Zarar veren aşkta, öncelikli mesele ilişkinin kendisidir. Kişiliklerden çok, iki insanın nasıl bir arada olacağı konusunda bir takıntı vardır. İki kişi sebebini bilinç yüzeyinde bilmediği bir şekilde birbiriyle çatışma halindedir.
Gerçek aşkta, bireyin kendi gelişimi çok önemlidir. Çiftlerin her ikisi de karşıdaki için en iyisini ister. Bencil olma söz konusu değildir.
Zarar veren aşkta, çiftlerden birisi diğeri olmadan hiçbir yere gidemez, karşılıklı bir bağımlılık durumu vardır.
Gerçek aşkta, çiftlerin ayrı ayrı ilgi duydukları şeyleri yapmasında bir sorun yoktur. Aksine çiftlerin hem bir arada hem ayrı olmaları kendilerine özgürlük alanı tanıdığından daha sağlıklı ilişki yürütmelerine ortam sağlar. Çiftlerin "çift" olmaktan öte, birer birey olduğu unutulmamalıdır.
Zarar veren aşkta, sevgilinizi olduğu kişiden başka bir kişiye dönüştürmeye çalışırsınız. Değişirse daha çok seveceğinizi düşünürsünüz.
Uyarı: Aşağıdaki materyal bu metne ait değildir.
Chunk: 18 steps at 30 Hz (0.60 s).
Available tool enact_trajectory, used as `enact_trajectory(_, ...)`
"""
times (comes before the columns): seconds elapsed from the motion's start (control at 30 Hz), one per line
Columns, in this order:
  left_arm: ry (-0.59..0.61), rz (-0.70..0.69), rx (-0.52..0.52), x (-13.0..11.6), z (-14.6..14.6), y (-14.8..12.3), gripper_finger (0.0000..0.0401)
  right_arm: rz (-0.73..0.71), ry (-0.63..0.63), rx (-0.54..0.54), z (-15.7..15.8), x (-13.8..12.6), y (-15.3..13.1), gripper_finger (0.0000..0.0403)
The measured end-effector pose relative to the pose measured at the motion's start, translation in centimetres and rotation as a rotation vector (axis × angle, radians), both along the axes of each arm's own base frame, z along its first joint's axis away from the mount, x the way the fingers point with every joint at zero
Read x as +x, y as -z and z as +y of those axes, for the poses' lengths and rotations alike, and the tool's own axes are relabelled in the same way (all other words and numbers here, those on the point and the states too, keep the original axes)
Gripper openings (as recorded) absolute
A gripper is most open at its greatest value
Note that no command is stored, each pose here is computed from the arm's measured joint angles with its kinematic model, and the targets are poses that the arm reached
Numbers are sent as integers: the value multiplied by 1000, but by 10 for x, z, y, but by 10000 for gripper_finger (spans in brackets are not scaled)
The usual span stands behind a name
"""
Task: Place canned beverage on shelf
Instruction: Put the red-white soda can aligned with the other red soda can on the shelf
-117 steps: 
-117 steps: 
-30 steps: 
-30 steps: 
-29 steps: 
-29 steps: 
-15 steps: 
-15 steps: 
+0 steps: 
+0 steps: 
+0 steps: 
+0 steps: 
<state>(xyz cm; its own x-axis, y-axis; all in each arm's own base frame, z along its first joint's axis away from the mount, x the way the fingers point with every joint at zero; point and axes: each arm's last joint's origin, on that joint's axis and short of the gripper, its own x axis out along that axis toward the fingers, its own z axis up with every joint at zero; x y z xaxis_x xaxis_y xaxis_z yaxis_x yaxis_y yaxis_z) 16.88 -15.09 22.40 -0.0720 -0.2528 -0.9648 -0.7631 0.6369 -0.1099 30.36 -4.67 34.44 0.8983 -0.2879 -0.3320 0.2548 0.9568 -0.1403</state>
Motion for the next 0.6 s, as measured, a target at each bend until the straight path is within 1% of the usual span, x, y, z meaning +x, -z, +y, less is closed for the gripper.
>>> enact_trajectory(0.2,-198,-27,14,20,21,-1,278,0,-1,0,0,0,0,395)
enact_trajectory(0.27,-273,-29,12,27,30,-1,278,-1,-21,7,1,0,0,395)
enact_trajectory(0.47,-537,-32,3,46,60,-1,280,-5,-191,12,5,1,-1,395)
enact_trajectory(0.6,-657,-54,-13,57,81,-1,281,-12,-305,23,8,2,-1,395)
Gerçek aşkta, karşınızdakinin kişiliğini her yönleriyle kabul edersiniz. Karşınızdaki kişiyi değiştirmenin onun "olmadığı biri gibi" olmasına sebep olduğunu bilir ve bilinç karmaşasının önüne geçersiniz.
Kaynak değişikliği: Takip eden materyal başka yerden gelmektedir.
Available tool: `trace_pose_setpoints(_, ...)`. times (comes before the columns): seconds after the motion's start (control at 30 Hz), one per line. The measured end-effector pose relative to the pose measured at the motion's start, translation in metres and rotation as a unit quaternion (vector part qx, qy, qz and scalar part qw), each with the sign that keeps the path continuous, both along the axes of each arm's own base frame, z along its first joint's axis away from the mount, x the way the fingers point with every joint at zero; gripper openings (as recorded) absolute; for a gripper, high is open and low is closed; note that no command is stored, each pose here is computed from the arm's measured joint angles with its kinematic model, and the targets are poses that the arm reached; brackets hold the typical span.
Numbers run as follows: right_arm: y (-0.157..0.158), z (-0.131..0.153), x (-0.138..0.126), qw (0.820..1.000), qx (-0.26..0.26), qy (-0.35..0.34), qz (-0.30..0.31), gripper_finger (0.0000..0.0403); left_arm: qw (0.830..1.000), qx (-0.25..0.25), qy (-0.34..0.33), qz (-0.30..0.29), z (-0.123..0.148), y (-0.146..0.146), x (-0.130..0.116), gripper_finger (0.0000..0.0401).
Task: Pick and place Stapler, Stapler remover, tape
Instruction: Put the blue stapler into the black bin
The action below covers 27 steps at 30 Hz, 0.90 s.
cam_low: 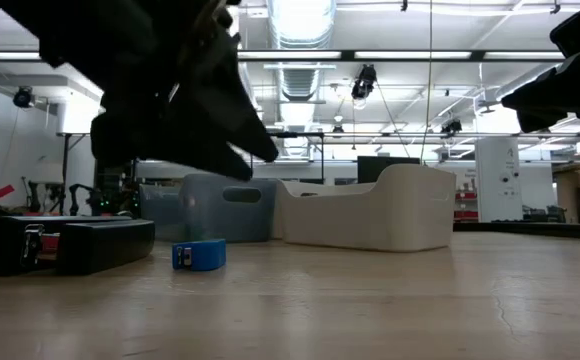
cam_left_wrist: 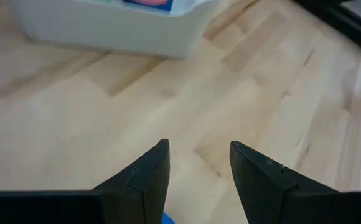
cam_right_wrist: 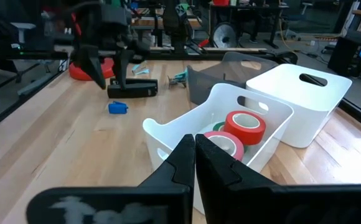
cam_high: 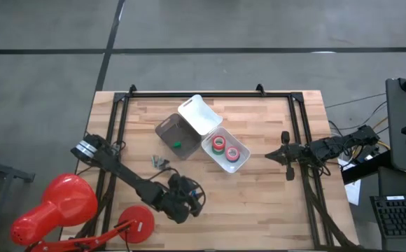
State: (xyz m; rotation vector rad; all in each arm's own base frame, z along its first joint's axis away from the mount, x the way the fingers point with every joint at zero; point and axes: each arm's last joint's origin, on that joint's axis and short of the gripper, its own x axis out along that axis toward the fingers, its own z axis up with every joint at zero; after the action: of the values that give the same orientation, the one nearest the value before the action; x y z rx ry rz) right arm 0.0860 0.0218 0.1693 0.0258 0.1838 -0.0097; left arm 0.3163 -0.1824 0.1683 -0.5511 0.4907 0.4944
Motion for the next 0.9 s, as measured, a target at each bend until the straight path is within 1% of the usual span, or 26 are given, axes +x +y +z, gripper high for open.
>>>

Zarar veren aşkta, cinsel ilişki samimiyetin tek aracı olarak görülür. Kişiler birbirlerini elde etmek için cinselliği araç olarak kullanmaya başlar, zaman içerisinde seksin "duygusuz bir ihtiyaç" olarak görülmesine sebep olur.
Gerçek aşkta, samimiyetin kaynağı aşk, güven, ilgi ve arkadaşlıktır. Önemli olan birlikte "verimli" zaman geçirebilmek ve paylaşım içerisinde olmaktır.
Zarar veren aşkta, konuşmalar genellikle suçlama, kendini savunma veya karşı tarafı etkileyerek değiştirme amacı taşır.
Gerçek aşkta, her konuşma yapıcıdır, karşı tarafı anlamayı ve ona yardım etmeyi hedefler. Karşılıklı duygu aktarımı da oldukça önemlidir.